Assisted only by a giant pashmina and her face, she transforms into the multiple personalities vying for prominence in and out of this world, or your mind.
From a basic monologue, or perhaps in this case it should be multiple dialogues (all delivered by Lucy), she uses an impressive level of mime skill to slip from one character to another.
Like the very best comedic mime of Harpo Marx, Jacques Tati, and even Rowan Atkinson, Lucy shows a naive otherworldly wonder at her cerebral wanderings, especially when encountering higher powers.
But the silence of Marceau is not the format of this piece, rather a complex and impressively multi-accented, multilingual fluency is at the heart of the show. The influences here are also wide, but I caught whiffs of Joyce Grenfell, Madeline Kahn and Mr Atkinson again, in the relish with which vowels and consonants were tasted, savoured and kissed out as benign grenades of joy.
While there is undoubtedly an extremely well-rehearsed script, it is more a framework than a rule book, and any environmental prompt from loud conversations, telephones or motorcycles, offers the opportunity for a diversion onto other realms of the mundane and ridiculous.
Most comedians improvise from time to time, but the timing, sureness, skill and projection exhibited by Lucy Hopkins is, in the opinion of this reviewer, pretty much second to none.
This may make the show sound too slick and sophisticated, and sophisticated it is, but the madcap overtones save it from becoming too polished or pretentious. Indeed pretension and the obsession with artistic polish are two of the themes the show seeks to deride.
There is no set, but minimal (although effective) lighting, simple costume and melodramatic makeup enhance the performance.
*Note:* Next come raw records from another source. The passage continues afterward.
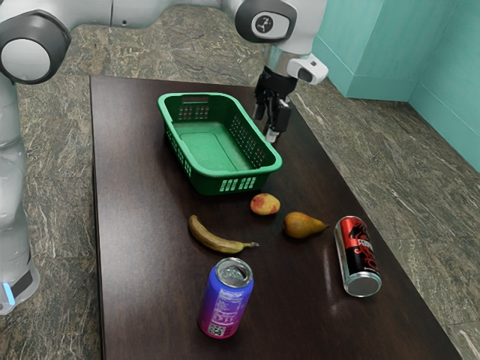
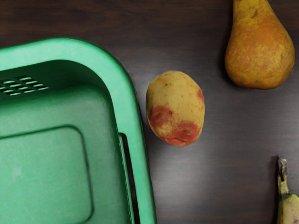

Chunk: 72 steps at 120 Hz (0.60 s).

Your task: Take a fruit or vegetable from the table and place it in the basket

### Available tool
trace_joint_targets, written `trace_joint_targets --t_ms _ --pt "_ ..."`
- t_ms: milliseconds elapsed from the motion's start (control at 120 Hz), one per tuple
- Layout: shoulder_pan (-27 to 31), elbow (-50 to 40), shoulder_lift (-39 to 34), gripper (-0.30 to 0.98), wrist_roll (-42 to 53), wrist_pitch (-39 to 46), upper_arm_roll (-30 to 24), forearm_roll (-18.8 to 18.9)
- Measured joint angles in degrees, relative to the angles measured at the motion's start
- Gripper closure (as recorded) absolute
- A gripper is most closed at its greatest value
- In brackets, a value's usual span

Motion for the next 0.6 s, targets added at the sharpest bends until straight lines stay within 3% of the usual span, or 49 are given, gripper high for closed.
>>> trace_joint_targets --t_ms 25,50,83,117,150,267,325,442,600 --pt "-11.33 10.01 0.6 0.0 1.01 -1.16 11.5 -0.65" --pt "-18.54 16.41 -0.39 0.0 1.97 -2.17 18.72 -1.01" --pt "-24.36 21.42 -1.5 0.0 3.28 -3.33 24.38 -1.16" --pt "-25.69 24.1 -2.02 0.0 5.33 -4.22 26.68 -1.14" --pt "-22.94 25.4 -2.09 0.0 7.85 -4.79 26.84 -0.93" --pt "-3.82 23.73 1.67 0.0 16.04 -7.61 24.87 -0.18" --pt "4.33 22.96 6.82 0.0 19.56 -9.18 22.48 3.32" --pt "-3.48 22.95 13.07 0.0 25.84 -9.51 19.17 9.05" --pt "-4.38 21.01 14.3 0.0 33.33 -8.31 14.31 9.95"
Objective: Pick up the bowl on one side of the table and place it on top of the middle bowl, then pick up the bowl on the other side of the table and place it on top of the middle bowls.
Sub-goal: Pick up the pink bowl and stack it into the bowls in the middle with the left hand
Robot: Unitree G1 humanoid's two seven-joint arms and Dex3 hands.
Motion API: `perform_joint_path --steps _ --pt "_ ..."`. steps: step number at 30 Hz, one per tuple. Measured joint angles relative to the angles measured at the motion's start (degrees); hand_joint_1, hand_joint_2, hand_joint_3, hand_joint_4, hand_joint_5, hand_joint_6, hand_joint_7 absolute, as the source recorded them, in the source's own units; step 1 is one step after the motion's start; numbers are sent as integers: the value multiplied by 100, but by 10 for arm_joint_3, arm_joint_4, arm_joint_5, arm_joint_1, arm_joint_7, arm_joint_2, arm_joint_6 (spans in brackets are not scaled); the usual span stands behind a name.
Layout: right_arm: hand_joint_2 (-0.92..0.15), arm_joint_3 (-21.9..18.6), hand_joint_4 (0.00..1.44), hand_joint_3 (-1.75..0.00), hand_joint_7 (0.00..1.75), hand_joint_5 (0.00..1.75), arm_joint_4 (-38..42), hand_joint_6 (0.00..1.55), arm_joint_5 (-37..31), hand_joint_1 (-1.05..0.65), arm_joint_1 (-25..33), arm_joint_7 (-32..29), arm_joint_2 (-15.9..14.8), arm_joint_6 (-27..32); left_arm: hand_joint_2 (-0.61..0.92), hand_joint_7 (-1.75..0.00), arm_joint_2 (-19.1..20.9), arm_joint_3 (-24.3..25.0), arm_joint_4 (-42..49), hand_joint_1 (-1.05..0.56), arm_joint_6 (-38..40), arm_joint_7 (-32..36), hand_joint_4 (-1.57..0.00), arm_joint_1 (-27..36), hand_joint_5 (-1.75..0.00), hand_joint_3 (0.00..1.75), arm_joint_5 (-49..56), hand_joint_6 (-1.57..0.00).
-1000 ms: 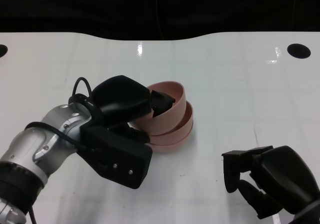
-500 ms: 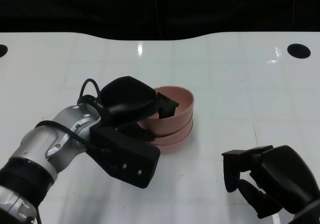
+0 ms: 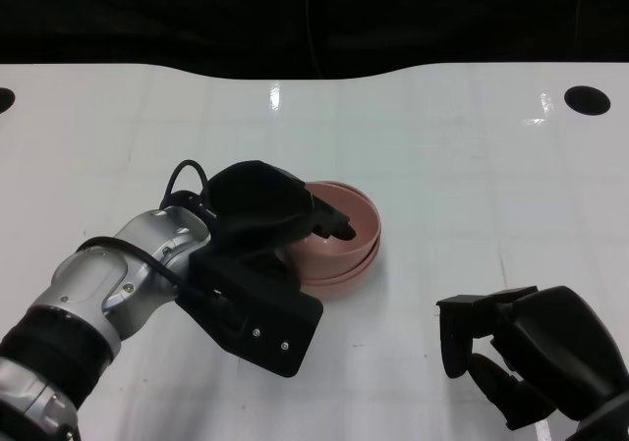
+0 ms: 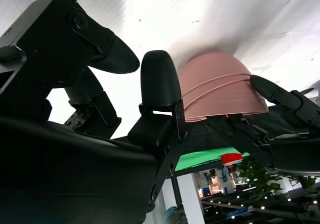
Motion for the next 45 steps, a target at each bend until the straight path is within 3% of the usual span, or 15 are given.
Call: perform_joint_path --steps 21,37,45 --pt "-22 1 96 -142 151 175 -1 83 -1 -14 -1 4 0 5 92 0 45 31 -125 -74 25 -75 -16 33 -32 27 -46 -30" --pt "-19 1 97 -142 158 175 0 81 0 -13 -2 -1 0 3 92 -3 91 125 -184 -57 -54 -31 -29 115 -48 23 -120 -37" --pt "-20 0 96 -143 153 175 -2 82 0 -13 -1 5 0 8 92 -11 109 187 -223 -39 -97 17 -45 194 -59 14 -145 -60"
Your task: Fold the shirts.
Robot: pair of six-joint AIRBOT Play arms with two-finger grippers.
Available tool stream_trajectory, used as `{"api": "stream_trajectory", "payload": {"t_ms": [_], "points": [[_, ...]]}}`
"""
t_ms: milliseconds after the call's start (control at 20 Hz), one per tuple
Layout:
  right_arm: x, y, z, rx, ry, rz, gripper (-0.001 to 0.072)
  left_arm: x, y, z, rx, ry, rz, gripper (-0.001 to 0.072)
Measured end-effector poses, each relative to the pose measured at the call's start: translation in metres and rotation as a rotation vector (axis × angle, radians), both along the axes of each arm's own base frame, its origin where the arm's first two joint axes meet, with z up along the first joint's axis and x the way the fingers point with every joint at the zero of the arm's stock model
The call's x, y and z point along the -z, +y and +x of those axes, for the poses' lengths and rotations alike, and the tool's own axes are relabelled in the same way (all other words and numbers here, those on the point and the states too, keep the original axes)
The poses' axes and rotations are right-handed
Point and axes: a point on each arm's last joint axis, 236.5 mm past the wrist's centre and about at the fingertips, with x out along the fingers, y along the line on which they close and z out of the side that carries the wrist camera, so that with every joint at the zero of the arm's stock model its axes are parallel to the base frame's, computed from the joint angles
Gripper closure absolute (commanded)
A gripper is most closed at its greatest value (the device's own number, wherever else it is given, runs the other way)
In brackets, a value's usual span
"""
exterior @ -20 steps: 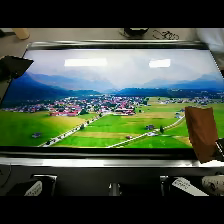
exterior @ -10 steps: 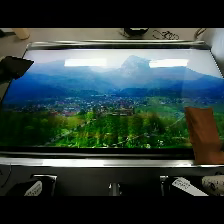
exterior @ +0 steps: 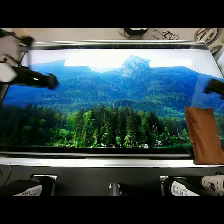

In fact, both costume and makeup are key elements to the show, and are used in what I can only describe as the best traditions of Fringe.
This strange and extraordinary little show is quite unlike anything I have seen before, and that left me crying with laughter. I wasn’t the only one.
An idiot’s guide to Art (yes, with a capital) it may be, but this idiot is far more savant than any of Brian Sewell’s anal examinations.
If your taste runs to a wry, strange and curious look into the mind of the artist, this is one for you.